BEGIN
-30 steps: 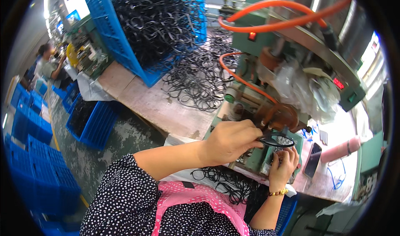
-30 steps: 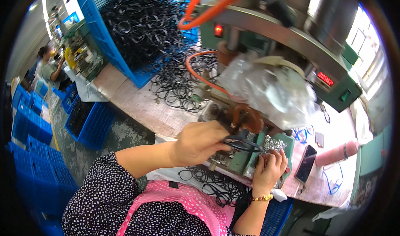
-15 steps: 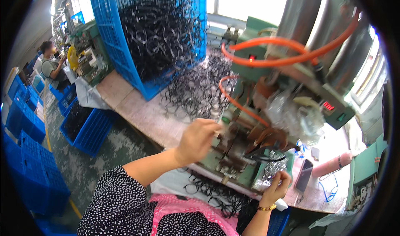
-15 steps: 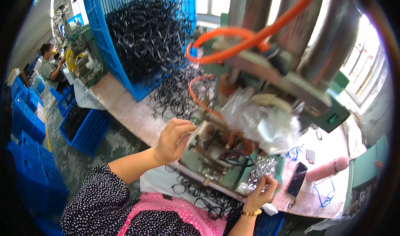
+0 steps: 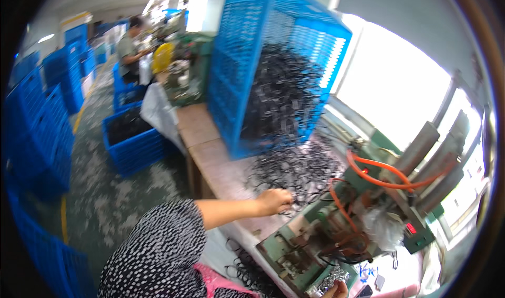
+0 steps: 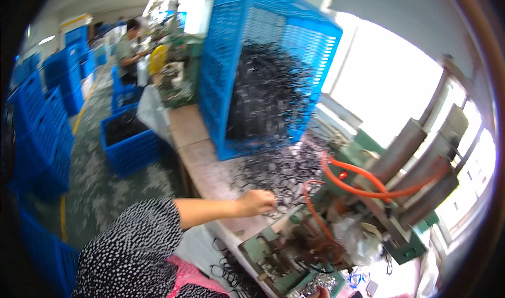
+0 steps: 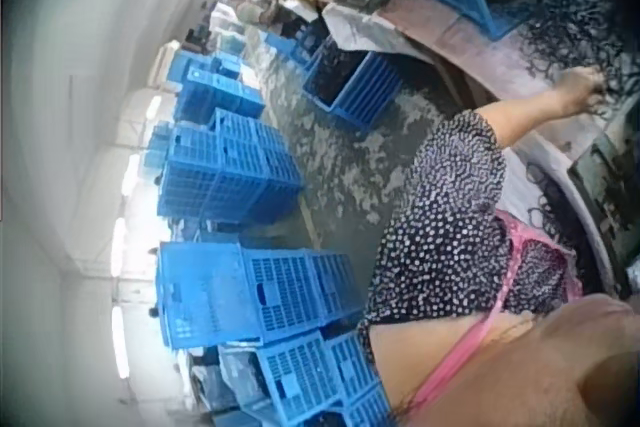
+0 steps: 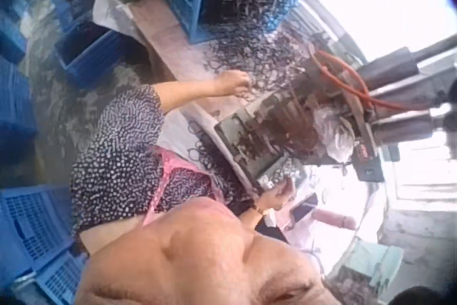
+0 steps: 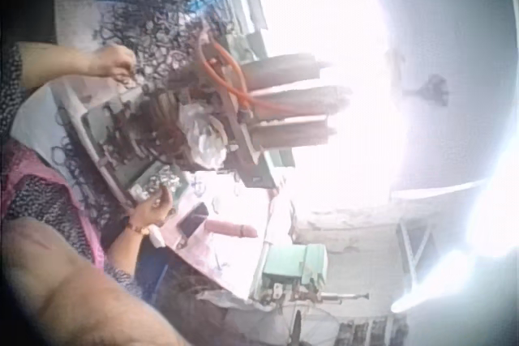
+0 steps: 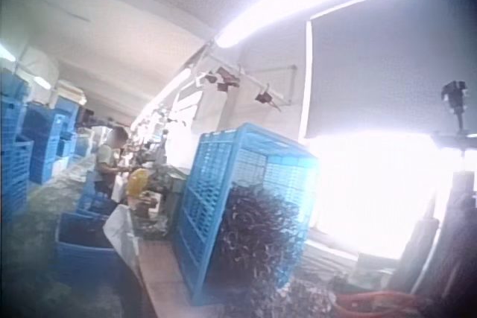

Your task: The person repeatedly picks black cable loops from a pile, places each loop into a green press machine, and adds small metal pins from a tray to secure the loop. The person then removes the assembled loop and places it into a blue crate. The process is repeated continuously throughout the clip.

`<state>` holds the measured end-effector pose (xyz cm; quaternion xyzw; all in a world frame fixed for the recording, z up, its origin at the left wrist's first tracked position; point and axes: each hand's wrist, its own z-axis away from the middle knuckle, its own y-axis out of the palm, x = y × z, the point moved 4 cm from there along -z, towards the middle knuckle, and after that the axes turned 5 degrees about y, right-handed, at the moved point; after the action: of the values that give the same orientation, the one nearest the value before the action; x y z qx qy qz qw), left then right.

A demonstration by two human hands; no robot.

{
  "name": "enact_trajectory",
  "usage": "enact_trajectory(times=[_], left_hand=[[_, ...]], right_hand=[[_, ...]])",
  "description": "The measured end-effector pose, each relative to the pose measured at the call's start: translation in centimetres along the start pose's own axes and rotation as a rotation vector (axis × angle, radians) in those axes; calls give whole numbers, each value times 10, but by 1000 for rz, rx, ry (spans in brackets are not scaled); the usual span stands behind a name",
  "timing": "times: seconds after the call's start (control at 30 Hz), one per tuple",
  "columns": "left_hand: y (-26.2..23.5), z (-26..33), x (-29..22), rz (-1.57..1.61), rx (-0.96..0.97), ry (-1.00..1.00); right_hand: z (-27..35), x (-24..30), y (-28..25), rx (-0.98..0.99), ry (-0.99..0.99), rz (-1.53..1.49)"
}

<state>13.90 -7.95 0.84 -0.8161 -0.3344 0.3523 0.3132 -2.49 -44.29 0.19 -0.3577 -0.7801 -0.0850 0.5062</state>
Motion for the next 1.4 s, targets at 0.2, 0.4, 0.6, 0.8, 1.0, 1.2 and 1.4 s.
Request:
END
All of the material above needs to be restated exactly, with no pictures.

TASK ANSWER
-30 steps: 
-30 steps: 
-15 steps: 
-15 steps: 
+0 steps: 
+0 steps: 
+0 steps: 
+0 steps: 
+0 steps: 
+0 steps: 

Your task: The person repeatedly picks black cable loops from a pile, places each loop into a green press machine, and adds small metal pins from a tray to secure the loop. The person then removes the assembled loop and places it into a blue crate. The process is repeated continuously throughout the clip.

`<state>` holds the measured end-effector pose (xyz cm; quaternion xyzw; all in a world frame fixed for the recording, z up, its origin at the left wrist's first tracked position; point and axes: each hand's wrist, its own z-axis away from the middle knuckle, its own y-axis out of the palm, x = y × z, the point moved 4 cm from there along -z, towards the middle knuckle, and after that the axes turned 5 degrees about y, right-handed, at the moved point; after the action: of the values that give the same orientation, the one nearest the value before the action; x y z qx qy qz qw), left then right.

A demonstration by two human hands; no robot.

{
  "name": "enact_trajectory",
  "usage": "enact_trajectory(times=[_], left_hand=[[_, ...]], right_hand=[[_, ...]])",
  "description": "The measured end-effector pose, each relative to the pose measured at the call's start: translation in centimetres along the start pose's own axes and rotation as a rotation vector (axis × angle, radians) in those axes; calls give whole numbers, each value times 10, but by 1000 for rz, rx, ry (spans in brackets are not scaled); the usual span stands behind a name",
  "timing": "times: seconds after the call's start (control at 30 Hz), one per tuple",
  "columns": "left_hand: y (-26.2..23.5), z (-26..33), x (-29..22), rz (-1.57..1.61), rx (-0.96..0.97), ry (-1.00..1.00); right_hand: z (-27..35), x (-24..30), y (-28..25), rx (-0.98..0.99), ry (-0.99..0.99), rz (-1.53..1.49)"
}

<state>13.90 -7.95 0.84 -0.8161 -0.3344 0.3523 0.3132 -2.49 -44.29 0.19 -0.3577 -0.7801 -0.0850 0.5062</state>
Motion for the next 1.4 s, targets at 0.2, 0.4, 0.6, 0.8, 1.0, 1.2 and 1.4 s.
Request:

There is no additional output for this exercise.